Kubernetes waste usually isn’t a dramatic “bug.” It’s the slow accumulation of leftovers: volumes, services, configs, and credentials that were needed once, but no longer have a living workload attached to them.​​
Teams keep paying for these resources because deleting the wrong thing in production is risky — and manual checks don’t scale across namespaces and clusters.​​

The 3 kinds of Kubernetes waste
When people say “Kubernetes cost optimization,” they often jump straight to right-sizing CPU/memory. That’s real, but it’s only one category.​
In practice, Kubernetes waste usually falls into three buckets: orphaned resources, over-provisioned resources, and idle resources.​

This post focuses on the one that’s the most frustrating to deal with manually: orphaned resources — things that still exist, still cost money (or create risk), but are no longer referenced by any active workload.

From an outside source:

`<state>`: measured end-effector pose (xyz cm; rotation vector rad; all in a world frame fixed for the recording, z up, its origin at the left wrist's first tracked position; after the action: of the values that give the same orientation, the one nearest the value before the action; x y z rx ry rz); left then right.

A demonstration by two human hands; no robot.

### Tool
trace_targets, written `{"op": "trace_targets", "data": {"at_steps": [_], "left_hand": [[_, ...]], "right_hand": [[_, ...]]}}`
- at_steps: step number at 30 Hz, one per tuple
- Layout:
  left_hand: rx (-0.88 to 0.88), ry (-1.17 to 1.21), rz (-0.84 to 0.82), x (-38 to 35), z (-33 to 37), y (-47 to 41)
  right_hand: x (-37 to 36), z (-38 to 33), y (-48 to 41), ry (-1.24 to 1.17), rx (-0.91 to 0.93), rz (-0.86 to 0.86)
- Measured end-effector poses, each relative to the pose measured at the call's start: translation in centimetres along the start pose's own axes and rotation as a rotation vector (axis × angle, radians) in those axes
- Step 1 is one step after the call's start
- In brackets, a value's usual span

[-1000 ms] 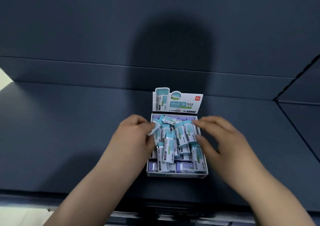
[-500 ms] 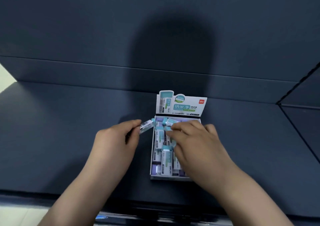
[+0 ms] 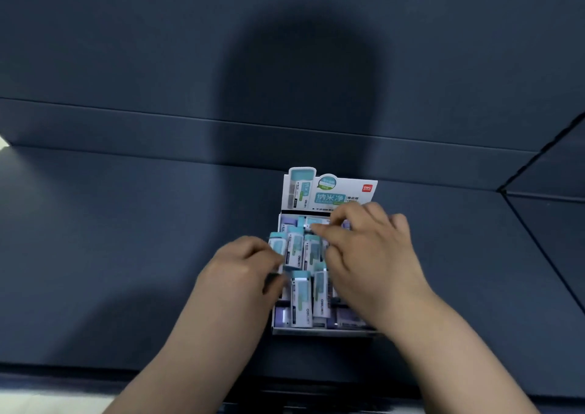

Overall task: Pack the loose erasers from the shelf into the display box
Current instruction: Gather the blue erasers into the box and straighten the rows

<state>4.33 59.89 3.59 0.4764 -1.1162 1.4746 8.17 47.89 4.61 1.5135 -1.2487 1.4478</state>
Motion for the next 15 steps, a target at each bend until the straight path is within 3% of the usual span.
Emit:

What “orphaned” looks like in real clusters
Orphaned resources show up in multiple places, especially after migrations, incident fixes, Helm churn, and “temporary” environments that became permanent.​
Common examples include:

  • PersistentVolumes / PVCs that are no longer attached to running workloads.
  • Services with no active endpoints (nothing behind them anymore).
  • Secrets and ConfigMaps that have no live consumer, but still sit in the API and increase audit/attack surface.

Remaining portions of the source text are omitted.